**YOUR GOAL:** Read through the data, and wherever a line holds the word "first", write that line out.

**TASK MATERIAL:**
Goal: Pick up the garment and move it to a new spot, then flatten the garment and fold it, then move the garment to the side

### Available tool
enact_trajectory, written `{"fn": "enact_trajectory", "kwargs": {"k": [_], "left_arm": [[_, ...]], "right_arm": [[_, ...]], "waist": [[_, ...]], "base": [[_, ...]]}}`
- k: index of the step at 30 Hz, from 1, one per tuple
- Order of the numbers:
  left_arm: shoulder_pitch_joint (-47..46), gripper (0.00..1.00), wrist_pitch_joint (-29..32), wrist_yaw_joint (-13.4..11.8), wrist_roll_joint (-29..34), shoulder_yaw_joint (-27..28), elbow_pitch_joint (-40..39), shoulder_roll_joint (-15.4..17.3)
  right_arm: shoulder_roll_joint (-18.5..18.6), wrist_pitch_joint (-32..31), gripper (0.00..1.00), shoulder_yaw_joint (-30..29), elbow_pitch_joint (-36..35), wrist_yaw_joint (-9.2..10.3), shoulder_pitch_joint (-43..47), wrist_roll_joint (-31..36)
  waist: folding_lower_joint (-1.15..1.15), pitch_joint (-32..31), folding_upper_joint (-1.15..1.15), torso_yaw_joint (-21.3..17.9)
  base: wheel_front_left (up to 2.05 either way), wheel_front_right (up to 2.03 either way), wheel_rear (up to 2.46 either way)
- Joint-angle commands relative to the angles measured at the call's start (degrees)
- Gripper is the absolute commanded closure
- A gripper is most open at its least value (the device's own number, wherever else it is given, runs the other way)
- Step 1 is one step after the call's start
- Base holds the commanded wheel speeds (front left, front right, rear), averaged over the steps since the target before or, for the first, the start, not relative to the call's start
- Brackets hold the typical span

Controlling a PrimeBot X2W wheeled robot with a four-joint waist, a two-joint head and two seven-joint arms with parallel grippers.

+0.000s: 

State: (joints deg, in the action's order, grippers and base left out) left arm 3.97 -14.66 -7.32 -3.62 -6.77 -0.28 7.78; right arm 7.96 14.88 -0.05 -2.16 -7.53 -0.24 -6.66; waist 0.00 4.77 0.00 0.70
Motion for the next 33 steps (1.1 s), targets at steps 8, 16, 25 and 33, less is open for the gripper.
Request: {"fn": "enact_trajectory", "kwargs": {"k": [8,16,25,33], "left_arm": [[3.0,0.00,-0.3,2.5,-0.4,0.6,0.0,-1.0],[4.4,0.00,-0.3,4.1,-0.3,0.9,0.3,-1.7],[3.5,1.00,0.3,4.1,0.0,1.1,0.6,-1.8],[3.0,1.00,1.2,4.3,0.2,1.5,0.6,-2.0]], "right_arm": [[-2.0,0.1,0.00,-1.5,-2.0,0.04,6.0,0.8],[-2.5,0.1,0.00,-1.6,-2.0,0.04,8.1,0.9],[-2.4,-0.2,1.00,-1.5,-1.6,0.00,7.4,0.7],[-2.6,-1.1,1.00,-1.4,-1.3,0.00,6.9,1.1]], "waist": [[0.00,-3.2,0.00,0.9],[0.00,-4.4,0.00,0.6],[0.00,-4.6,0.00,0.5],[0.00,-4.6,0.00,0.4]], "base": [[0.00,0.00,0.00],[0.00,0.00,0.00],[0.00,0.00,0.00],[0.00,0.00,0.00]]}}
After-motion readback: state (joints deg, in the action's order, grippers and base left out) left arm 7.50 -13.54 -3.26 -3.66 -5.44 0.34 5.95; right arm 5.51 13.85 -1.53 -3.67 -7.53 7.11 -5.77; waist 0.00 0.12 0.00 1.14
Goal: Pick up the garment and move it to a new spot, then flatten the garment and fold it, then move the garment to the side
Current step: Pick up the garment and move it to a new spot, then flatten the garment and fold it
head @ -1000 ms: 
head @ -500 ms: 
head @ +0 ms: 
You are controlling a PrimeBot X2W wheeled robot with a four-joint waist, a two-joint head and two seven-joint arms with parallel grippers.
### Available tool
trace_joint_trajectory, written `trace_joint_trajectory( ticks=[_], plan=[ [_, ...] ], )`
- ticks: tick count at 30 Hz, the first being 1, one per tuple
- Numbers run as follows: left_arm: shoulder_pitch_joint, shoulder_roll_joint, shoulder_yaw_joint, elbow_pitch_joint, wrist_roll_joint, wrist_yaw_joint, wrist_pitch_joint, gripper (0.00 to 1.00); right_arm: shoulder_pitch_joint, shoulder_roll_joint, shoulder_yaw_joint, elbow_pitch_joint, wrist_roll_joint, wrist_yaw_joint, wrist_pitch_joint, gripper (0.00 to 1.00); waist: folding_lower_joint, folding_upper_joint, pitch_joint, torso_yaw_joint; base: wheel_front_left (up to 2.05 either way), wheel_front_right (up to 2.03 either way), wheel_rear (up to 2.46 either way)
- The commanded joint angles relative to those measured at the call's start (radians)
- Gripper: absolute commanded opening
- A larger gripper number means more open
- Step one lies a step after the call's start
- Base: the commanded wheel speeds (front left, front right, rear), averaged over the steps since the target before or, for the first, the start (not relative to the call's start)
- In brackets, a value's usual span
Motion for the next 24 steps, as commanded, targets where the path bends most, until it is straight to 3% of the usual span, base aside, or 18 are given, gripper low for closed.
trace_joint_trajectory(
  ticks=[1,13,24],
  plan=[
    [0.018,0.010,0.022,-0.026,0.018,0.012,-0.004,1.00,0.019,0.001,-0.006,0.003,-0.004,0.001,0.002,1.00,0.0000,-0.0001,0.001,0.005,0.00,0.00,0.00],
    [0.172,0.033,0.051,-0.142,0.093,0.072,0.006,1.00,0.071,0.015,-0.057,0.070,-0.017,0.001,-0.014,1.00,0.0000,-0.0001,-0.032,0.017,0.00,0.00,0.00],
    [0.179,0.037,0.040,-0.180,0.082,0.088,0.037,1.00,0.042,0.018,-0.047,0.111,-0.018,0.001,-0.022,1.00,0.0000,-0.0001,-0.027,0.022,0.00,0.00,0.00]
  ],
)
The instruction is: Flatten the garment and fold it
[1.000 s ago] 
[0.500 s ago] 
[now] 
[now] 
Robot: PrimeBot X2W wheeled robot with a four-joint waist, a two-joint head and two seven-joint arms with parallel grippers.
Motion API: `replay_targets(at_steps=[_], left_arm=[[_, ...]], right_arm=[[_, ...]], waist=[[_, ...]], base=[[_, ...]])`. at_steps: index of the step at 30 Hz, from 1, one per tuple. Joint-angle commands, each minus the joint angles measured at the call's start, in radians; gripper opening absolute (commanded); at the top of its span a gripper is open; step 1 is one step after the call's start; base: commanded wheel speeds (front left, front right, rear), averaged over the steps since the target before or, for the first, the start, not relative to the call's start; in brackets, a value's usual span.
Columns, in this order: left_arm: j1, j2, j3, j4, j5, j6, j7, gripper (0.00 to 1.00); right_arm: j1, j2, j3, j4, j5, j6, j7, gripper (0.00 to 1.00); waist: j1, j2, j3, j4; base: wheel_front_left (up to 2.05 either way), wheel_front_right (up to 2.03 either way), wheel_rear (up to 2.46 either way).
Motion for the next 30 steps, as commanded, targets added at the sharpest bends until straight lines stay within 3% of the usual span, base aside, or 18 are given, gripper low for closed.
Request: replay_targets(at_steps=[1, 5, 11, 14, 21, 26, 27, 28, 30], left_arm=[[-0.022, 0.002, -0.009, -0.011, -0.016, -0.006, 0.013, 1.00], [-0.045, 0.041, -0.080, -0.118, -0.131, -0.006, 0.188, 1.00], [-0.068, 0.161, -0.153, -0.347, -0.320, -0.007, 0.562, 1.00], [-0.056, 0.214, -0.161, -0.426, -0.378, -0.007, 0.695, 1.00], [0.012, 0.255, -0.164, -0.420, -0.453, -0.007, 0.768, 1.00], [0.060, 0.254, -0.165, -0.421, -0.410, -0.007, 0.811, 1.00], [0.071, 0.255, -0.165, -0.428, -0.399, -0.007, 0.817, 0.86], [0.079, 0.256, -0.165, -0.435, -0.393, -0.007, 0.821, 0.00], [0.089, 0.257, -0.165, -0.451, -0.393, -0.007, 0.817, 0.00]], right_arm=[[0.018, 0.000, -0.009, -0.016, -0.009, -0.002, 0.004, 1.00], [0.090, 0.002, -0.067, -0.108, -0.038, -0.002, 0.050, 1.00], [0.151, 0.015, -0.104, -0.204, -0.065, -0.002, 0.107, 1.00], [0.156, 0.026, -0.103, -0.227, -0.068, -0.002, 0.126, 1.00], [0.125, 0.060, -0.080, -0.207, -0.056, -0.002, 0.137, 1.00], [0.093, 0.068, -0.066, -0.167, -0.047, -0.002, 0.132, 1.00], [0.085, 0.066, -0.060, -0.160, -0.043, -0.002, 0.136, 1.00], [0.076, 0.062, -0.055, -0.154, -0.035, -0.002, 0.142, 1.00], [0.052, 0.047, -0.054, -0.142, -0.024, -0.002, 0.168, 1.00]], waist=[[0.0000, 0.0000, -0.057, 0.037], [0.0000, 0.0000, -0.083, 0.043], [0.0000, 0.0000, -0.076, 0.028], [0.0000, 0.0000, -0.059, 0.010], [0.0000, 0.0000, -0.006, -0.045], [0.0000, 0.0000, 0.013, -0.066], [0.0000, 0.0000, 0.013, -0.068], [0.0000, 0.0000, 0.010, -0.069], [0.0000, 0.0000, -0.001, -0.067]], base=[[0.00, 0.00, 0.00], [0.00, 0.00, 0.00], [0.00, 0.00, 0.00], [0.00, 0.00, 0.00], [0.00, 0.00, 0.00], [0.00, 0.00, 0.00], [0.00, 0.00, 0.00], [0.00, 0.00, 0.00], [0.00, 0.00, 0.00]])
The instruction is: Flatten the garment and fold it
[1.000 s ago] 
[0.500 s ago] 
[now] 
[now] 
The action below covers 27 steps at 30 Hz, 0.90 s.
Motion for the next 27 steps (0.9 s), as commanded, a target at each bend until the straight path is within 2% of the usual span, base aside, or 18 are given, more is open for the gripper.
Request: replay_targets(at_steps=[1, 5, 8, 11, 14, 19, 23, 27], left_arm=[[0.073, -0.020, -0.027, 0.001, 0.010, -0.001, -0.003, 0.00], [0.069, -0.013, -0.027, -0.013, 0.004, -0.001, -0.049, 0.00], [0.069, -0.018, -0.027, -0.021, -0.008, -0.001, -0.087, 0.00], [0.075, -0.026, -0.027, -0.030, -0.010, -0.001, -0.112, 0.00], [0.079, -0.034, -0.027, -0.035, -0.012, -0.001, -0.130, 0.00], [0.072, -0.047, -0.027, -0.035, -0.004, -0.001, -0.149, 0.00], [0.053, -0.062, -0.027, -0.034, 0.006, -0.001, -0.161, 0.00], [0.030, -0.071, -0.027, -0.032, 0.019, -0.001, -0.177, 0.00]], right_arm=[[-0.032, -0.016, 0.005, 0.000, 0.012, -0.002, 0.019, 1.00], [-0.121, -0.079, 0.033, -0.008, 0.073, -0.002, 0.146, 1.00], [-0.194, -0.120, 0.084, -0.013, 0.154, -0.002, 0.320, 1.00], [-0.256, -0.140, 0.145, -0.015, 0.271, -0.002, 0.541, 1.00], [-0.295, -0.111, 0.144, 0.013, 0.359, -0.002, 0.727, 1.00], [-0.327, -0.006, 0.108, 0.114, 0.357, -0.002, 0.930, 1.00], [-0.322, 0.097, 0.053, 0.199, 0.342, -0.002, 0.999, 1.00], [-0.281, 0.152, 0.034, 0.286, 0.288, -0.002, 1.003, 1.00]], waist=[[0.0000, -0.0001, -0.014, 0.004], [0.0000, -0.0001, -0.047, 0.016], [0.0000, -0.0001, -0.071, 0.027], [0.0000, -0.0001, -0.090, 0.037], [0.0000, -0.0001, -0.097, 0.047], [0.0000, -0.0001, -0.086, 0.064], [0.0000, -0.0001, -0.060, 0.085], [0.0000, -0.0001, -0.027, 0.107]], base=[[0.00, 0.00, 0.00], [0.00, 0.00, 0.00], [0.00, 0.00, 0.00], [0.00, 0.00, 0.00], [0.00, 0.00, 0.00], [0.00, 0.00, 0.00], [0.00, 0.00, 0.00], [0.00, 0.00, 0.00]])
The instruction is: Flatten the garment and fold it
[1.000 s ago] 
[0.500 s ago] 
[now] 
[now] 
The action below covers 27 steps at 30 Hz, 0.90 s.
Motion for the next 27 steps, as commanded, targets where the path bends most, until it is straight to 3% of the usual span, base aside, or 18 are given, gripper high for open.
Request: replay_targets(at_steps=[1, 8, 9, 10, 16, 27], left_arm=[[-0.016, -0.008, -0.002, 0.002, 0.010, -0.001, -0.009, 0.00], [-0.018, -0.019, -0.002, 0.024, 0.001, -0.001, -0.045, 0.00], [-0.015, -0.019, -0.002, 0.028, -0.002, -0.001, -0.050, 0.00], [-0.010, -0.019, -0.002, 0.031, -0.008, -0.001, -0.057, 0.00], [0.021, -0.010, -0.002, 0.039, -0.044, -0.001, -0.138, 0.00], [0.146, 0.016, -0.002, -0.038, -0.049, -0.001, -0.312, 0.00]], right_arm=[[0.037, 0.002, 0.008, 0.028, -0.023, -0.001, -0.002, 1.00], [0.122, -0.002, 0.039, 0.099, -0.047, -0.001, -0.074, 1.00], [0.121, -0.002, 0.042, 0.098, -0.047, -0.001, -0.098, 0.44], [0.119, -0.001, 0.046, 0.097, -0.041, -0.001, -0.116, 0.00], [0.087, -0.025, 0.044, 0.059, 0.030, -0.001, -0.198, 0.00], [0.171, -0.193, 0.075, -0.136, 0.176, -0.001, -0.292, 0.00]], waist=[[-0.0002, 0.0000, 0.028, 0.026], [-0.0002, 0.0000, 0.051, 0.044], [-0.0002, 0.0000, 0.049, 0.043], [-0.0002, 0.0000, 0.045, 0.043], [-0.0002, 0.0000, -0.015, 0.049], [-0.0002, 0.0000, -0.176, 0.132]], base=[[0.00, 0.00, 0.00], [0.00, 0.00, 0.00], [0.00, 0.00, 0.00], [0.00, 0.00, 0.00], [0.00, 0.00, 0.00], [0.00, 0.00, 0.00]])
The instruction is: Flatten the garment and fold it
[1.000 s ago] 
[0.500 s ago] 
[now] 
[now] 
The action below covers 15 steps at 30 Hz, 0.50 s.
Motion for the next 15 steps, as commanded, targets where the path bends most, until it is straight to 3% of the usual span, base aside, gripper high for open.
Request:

**RESULT OF THE EXERCISE:**
- Base holds the commanded wheel speeds (front left, front right, rear), averaged over the steps since the target before or, for the first, the start, not relative to the call's start
- ticks: tick count at 30 Hz, the first being 1, one per tuple
- Base: the commanded wheel speeds (front left, front right, rear), averaged over the steps since the target before or, for the first, the start (not relative to the call's start)
Motion API: `replay_targets(at_steps=[_], left_arm=[[_, ...]], right_arm=[[_, ...]], waist=[[_, ...]], base=[[_, ...]])`. at_steps: index of the step at 30 Hz, from 1, one per tuple. Joint-angle commands, each minus the joint angles measured at the call's start, in radians; gripper opening absolute (commanded); at the top of its span a gripper is open; step 1 is one step after the call's start; base: commanded wheel speeds (front left, front right, rear), averaged over the steps since the target before or, for the first, the start, not relative to the call's start; in brackets, a value's usual span.

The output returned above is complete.